Removes nonsense prompts and changes generated labels with rule-based classification.

Pipeline

1. Preprocessing Policy Documents (preprocess_policy_docs.py)

Goal: Extract clean text from policy documents by removing metadata, disclaimers, and irrelevant content.

Methods:

PyMuPDF (fitz): Extracts text from PDFs.
Regular expressions (re): Removes metadata like "Page X of Y," effective dates, classification labels, and other non-relevant sections.

Output:

Cleaned text files stored in data/cleaned_policy_documents/.

2. Extracting Malicious Terms

Extract keywords and phrases from policy documents.

Methods

Named Entity Recognition (NER) with Legal-BERT: Extracts named entities related to HR, Legal, Ethics, and Compliance.
TF-IDF & spaCy Dependency Parsing: Selects the most informative words from extracted phrases.
SBERT Similarity Matching: Assigns department labels to extracted words based on similarity.

Output:

data/outputs/word_label_bank.csv

Structure of Word/Phrase Label Bank:

| Index | Department  | Word            | Phrase                                   | Flag (0/1) |
|-------|-------------|-----------------|------------------------------------------|------------|
| 1     | Legal       | insider-trading | Illegal insider trading knowledge        | 1          |
| 2     | HR          | harassment      | Unlawful workplace harassment report     | 1          |
| 3     | Security    | phishing        | Email phishing attempt                   | 1          |

3. Generating Synthetic Prompts (flan_t5_prompt_gen.py)

Generate both malicious and non-malicious prompts based on the extracted word-label pairs.

Methods:

FLAN-T5: Zero-shot & fine-tunable prompt generation.
User-defined parameters:
- Department: (HR, Legal, Security, etc.)
- Number of prompts to generate
- Malicious vs. Non-Malicious Ratio

Output:

data/outputs/generated_prompts.csv

Structure of dataset:

| Prompt ID | Prompt                                       | Classification (0/1)| Department | Confidence Score | Source (Manual/Generated) |
|-----------|----------------------------------------------|---------------------|------------|------------------|---------------------------|
| 1         | Can I report a coworker for harassment?      | 1                   | HR         | 0.97             | Manual                    |
| 2         | Can I file a fake complaint against my boss? | 1                   | HR         | 0.92             | Generated                 |
| 3         | How do I optimize machine learning models?   | 0                   | None       | 0.99             | Manual                    |

4. Validating Generated Prompts (final_similarity_scoring.py, clean_add_validate_synthetic_prompts.ipynb)

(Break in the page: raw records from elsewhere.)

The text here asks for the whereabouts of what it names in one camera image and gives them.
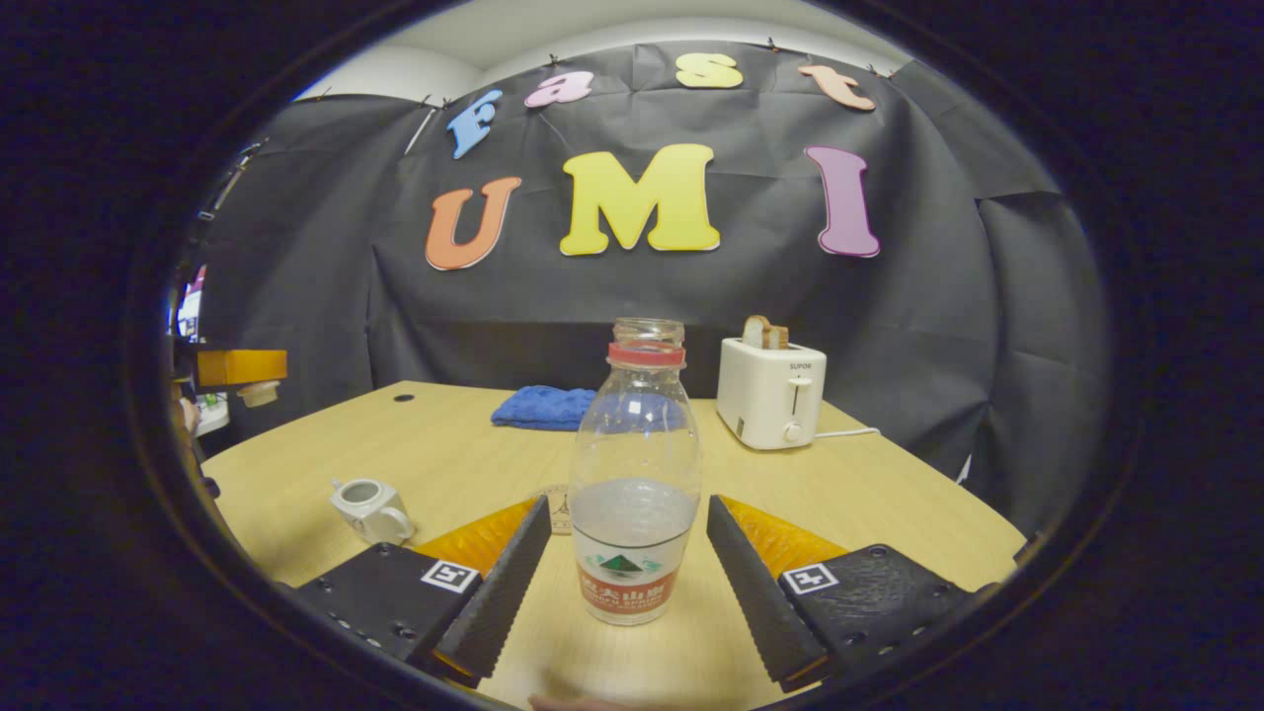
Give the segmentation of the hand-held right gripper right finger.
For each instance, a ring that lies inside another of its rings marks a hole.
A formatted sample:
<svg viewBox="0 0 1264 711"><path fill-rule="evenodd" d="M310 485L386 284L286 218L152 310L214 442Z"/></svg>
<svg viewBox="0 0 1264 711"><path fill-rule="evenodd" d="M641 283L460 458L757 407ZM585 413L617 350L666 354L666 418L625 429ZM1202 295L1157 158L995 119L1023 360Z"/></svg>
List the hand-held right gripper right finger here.
<svg viewBox="0 0 1264 711"><path fill-rule="evenodd" d="M894 547L849 552L727 496L710 497L707 536L785 692L873 673L975 597Z"/></svg>

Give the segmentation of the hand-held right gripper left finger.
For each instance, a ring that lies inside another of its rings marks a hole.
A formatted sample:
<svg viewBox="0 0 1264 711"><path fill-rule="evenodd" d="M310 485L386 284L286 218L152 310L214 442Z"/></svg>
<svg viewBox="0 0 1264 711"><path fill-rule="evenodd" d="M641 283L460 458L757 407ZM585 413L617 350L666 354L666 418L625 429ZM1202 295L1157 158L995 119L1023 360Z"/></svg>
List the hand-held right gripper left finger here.
<svg viewBox="0 0 1264 711"><path fill-rule="evenodd" d="M536 496L421 547L378 543L295 590L374 652L475 688L493 676L550 536Z"/></svg>

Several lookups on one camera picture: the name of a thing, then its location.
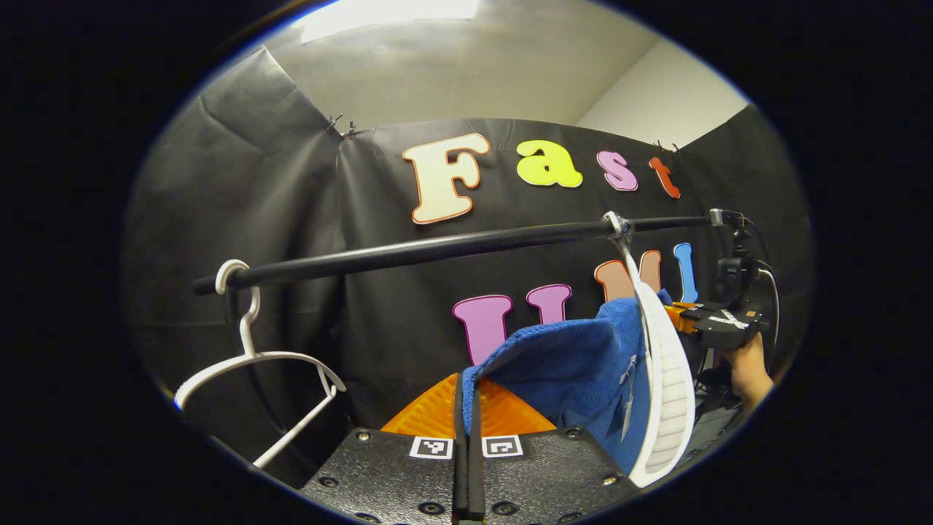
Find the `horizontal bar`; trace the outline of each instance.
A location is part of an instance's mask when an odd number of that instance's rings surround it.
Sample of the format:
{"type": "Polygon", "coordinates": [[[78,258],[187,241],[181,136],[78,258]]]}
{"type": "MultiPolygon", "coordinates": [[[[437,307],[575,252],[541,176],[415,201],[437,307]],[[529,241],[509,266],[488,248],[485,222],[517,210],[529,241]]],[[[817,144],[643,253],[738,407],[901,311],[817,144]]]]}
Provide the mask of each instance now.
{"type": "MultiPolygon", "coordinates": [[[[708,217],[664,217],[627,220],[627,222],[632,231],[638,232],[711,224],[708,217]]],[[[318,277],[354,274],[507,249],[528,248],[600,237],[606,238],[614,233],[615,229],[612,223],[603,218],[594,222],[570,222],[567,224],[530,226],[476,234],[450,235],[378,248],[354,249],[320,257],[274,262],[257,268],[236,270],[230,274],[227,286],[234,290],[241,290],[251,286],[282,284],[318,277]]],[[[198,278],[192,283],[192,288],[198,295],[215,293],[215,279],[214,276],[198,278]]]]}

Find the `ceiling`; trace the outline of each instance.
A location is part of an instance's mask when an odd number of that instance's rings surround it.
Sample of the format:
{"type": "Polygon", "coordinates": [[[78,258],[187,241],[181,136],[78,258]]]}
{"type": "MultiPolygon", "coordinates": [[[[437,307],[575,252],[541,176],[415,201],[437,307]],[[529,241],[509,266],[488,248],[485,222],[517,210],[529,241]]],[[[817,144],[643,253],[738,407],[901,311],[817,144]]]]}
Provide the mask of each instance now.
{"type": "Polygon", "coordinates": [[[263,44],[326,116],[357,129],[508,118],[576,124],[661,39],[585,0],[480,0],[470,21],[407,21],[263,44]]]}

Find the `purple letter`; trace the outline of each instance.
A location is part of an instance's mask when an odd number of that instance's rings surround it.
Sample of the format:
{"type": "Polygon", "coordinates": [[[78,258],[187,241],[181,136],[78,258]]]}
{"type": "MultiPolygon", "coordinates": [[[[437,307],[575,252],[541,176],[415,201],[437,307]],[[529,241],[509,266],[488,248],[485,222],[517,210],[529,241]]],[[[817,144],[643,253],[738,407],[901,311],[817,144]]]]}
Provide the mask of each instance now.
{"type": "Polygon", "coordinates": [[[548,324],[564,320],[564,302],[572,294],[570,287],[565,284],[551,284],[529,291],[525,301],[537,306],[541,324],[548,324]]]}
{"type": "Polygon", "coordinates": [[[617,192],[634,192],[638,189],[638,179],[625,167],[628,163],[615,151],[596,153],[596,161],[606,170],[606,181],[617,192]]]}
{"type": "Polygon", "coordinates": [[[473,364],[481,364],[506,342],[506,314],[512,300],[506,295],[483,295],[453,306],[453,316],[466,328],[466,347],[473,364]]]}

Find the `clothing tag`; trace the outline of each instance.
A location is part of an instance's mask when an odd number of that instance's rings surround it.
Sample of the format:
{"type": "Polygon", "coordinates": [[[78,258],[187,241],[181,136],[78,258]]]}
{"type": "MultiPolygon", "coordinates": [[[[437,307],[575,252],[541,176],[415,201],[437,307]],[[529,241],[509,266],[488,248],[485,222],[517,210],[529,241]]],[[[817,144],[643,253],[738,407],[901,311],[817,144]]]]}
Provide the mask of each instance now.
{"type": "Polygon", "coordinates": [[[626,377],[628,377],[632,370],[635,368],[636,359],[637,357],[634,355],[629,359],[629,367],[625,369],[625,372],[622,373],[622,377],[619,378],[620,385],[625,382],[626,377]]]}
{"type": "Polygon", "coordinates": [[[609,428],[606,429],[606,436],[612,435],[616,431],[621,431],[622,425],[625,424],[625,400],[620,396],[619,400],[616,402],[616,408],[612,414],[612,420],[609,422],[609,428]]]}
{"type": "Polygon", "coordinates": [[[625,404],[625,420],[622,422],[622,437],[619,438],[621,442],[625,439],[625,434],[629,431],[629,422],[632,421],[632,401],[633,398],[629,397],[629,402],[625,404]]]}

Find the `cable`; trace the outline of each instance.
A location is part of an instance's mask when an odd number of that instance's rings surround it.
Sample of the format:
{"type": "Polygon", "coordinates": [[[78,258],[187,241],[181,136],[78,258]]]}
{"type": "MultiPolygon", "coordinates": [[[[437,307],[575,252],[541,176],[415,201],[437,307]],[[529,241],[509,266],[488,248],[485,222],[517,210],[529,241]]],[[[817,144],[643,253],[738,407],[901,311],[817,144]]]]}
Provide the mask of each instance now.
{"type": "Polygon", "coordinates": [[[777,294],[777,282],[774,281],[774,274],[772,274],[768,270],[761,270],[761,269],[759,269],[759,274],[764,274],[768,276],[768,279],[771,281],[772,289],[774,290],[774,342],[773,342],[772,348],[775,348],[776,350],[777,349],[777,329],[781,324],[781,296],[777,294]]]}
{"type": "Polygon", "coordinates": [[[755,229],[755,238],[758,239],[759,245],[761,246],[761,253],[764,255],[765,261],[770,261],[771,258],[768,257],[768,249],[764,247],[764,241],[761,240],[761,232],[758,230],[758,226],[752,222],[752,219],[745,217],[745,222],[747,222],[752,228],[755,229]]]}

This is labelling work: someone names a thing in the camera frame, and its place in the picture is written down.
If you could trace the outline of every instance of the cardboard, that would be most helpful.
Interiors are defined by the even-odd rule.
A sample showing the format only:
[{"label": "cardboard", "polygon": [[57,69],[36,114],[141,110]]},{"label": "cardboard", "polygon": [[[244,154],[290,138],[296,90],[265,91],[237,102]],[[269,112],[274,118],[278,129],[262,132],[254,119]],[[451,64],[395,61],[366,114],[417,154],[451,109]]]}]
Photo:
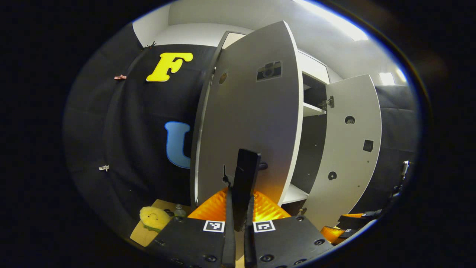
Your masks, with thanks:
[{"label": "cardboard", "polygon": [[[176,210],[175,205],[175,203],[157,199],[151,206],[158,207],[160,209],[170,209],[170,211],[173,212],[174,210]],[[182,209],[185,210],[187,216],[190,214],[191,207],[182,205]],[[130,239],[134,240],[139,245],[146,247],[152,242],[152,240],[154,240],[157,234],[158,233],[156,231],[150,231],[147,228],[144,228],[144,224],[139,221],[134,230],[132,231]]]}]

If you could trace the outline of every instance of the cabinet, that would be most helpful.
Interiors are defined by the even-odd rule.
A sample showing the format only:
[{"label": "cabinet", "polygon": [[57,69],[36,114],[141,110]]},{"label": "cabinet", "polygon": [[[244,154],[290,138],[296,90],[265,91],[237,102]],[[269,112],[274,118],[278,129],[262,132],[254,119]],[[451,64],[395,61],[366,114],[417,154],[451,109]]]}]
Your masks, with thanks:
[{"label": "cabinet", "polygon": [[[332,225],[358,201],[377,162],[381,119],[370,76],[329,84],[326,67],[297,49],[284,21],[229,38],[197,112],[192,200],[199,206],[225,187],[223,166],[233,181],[245,148],[268,164],[256,190],[278,205],[305,200],[317,228]],[[334,107],[319,108],[330,96]]]}]

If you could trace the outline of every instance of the orange object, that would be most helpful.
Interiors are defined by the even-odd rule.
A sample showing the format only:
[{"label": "orange object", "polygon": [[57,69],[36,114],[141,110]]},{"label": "orange object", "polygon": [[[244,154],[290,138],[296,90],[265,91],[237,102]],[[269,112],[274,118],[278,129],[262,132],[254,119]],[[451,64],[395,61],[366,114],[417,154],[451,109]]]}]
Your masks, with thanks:
[{"label": "orange object", "polygon": [[324,236],[324,238],[332,244],[339,244],[340,242],[344,241],[342,238],[339,239],[339,236],[341,236],[344,232],[345,230],[332,228],[329,226],[324,226],[321,230],[321,234]]},{"label": "orange object", "polygon": [[227,192],[228,187],[212,195],[212,197],[190,213],[188,217],[199,220],[226,221]]},{"label": "orange object", "polygon": [[259,191],[254,192],[253,221],[277,220],[291,215]]},{"label": "orange object", "polygon": [[361,218],[364,213],[357,213],[357,214],[345,214],[343,216],[353,217],[353,218]]},{"label": "orange object", "polygon": [[[190,213],[188,217],[201,220],[226,221],[227,191],[228,188],[226,187],[214,194]],[[267,221],[291,217],[290,214],[271,201],[271,199],[263,193],[255,191],[254,196],[253,221]]]}]

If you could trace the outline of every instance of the ceiling light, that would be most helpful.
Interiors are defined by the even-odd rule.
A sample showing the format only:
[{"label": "ceiling light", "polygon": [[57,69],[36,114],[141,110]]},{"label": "ceiling light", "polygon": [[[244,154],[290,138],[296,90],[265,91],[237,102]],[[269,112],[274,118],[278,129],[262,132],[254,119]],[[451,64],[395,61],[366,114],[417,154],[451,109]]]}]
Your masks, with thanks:
[{"label": "ceiling light", "polygon": [[406,81],[407,81],[407,78],[406,78],[405,75],[403,74],[402,70],[400,70],[399,68],[397,68],[397,74],[398,74],[398,76],[400,77],[400,79],[401,79],[403,82],[406,82]]},{"label": "ceiling light", "polygon": [[313,3],[306,2],[304,0],[293,0],[293,1],[302,5],[310,12],[324,18],[325,20],[327,20],[328,22],[330,22],[331,24],[339,28],[341,31],[343,31],[345,34],[347,34],[354,41],[368,40],[367,35],[361,29],[359,29],[354,24],[348,22],[347,20],[335,15],[334,13],[327,11],[319,6],[316,6]]},{"label": "ceiling light", "polygon": [[382,80],[383,85],[395,84],[395,80],[393,80],[393,75],[391,72],[381,72],[378,75],[380,75],[380,80]]}]

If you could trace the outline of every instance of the door hinge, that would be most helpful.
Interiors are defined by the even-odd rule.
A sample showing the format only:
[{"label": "door hinge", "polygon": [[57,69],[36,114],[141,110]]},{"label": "door hinge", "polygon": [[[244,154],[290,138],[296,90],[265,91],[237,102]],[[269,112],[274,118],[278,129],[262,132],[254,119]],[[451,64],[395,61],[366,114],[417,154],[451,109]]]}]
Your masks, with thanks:
[{"label": "door hinge", "polygon": [[323,101],[318,105],[318,107],[321,108],[322,110],[327,110],[327,106],[334,108],[334,96],[330,96],[330,98],[327,101]]}]

Goal: Ensure synthetic prompts align with real flagged queries.

Methods:

Legal-BERT similarity scoring:
- If similarity < 0.00, discard.
Malicious vs. Non-malicious Label Confirmation
- If prompt contains malicious phrases and was labeled 0 non-malicious, relabel as 1 malicious.

Output:

data/outputs/validation_and_cleaning/step2_cleaned_data.csv
data/outputs/validation_and_cleaning/subset_relabeled_prompts_with_rule.csv Structure of final/optional dataset:

| Prompt ID | Prompt                                       | Classification (0/1)| Department | Confidence Score | Source (Manual/Generated) | Similarity Score |
|-----------|----------------------------------------------|---------------------|------------|------------------|---------------------------|------------------|
| 1         | Can I report a coworker for harassment?      | 1                   | HR         | 0.97             | Manual                    | 1.00             |
| 2         | Can I file a fake complaint against my boss? | 1                   | HR         | 0.92             | Generated                 | 0.85             |
| 3         | How do I optimize machine learning models?   | 0                   | None       | 0.99             | Manual                    | 1.00             |

Python Scripts in models/

Script	Purpose
`preprocess_policy_documents.py`	Strip headings, alphanumeric chars and clean
`build_word_bank.py`	Extracts compliance terms using TF-IDF + Regex.
`flan_t5_prompt_gen.py`	Runs FLAN-T5 to generate synthetic prompts.
`final_similarity_scoring.py`	Computes Legal-BERT similarity between prompts and finalized dataset.
`clean_add_validate_synthetic_prompts.ipynb`	Removes nonsense prompts and validates prompt labels.

Usage

Step 1: Install Environment

conda env create -f environment.yml
conda activate malicious_prompt_env
python -m spacy download en_core_web_sm (download)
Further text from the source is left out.